In 2016, through a contract with San Diego County’s Health and Human Services Agency, Ayers created a mobile, in-home program using CREST’s treatment approach. The county’s Older Adult Council, a volunteer advisory group, had identified hoarding as a growing problem that was putting low-income seniors at risk of eviction. Funding for the program came from California’s Mental Health Services Act. Passed by voters in 2004, the act levies a 1% tax on personal income over $1 million. So far, it’s generated about $15 billion for mental health treatment and services.
Over 26 sessions – more if necessary – CREST participants work with a case manager who helps them set goals, create to-do lists and schedule tasks. Several sessions focus on strategies to improve memory and organization. After eight weeks, participants are introduced to exposure training to help them ease into the process of sorting and discarding items. If they need additional assistance, Debbie Lynn, a peer specialist who’s been through the program, will sit with them to provide emotional support and encouragement as they go through the decluttering process.
“They may think we’re going to get in there and be heavy-handed and just throw out their items,” Ayers says. “We don’t do that at all.”
Rather, the process is gradual and participants work at a pace that’s comfortable for them, Ayers says. A workbook that guides them through the program urges participants to “think of your efforts as a lifestyle change and not a ‘quick fix.'”
Gardening is a therapeutic activity for Wittorff. Hummingbird sculptures adorn her garden in honor of her daughter Janelle.
Data from CREST’s first two years underscores the threat hoarding poses to housing stability. Nearly two-thirds of the more than 20 initial participants reported being pressured by others – like property managers or city officials – to clean up their home or apartment. Half said they’d been homeless at some point in their lives or had not had a home of their own, and another 43% said they had nowhere to go or no plan for where to stay if they lost their current housing.

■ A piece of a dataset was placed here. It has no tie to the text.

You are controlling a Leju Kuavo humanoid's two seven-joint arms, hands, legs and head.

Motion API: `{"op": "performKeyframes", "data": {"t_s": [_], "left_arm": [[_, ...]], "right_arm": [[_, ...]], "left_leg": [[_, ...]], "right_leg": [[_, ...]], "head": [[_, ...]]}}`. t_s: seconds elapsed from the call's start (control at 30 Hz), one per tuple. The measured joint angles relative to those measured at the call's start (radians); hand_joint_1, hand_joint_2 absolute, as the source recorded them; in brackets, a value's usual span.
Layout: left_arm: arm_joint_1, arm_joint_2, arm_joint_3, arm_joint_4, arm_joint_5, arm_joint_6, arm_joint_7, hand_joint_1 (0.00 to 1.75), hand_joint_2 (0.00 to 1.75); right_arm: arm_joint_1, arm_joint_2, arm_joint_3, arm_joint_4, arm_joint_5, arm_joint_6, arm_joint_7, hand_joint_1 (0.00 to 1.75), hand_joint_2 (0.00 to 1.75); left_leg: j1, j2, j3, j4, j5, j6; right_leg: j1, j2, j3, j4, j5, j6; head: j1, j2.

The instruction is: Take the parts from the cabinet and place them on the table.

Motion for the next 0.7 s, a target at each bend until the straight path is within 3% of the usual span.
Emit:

Data also shows how intractable the disorder can be: Roughly half of program participants in 2017 who completed 26 sessions needed more treatment. In 2018, the county received additional state funding that allowed CREST to expand from two clinicians to six.
Ayers says CREST routinely gets referrals from property managers and code enforcement officers. Initially, only people who were uninsured or on Medicaid could participate in the program, though it now can serve Medicare patients as well.
“Many (participants) have eviction notices or 30 days to rectify code violations,” Ayers says, “so we try to figure out a plan to keep a person in their home.” She says all of the CREST participants who were facing eviction prior to joining the program have been able to stay in their homes.
Since hoarders often isolate themselves, CREST staff also coordinates with agencies and organizations that might come in contact with someone in need of help, like animal control and Meals on Wheels.
“We’re all around town giving talks and presentations,” Ayers says. “We flyer all over the place. We do provider trainings.”
Liza, a program participant who asked that only her first name be used, doesn’t remember exactly how she found out about CREST.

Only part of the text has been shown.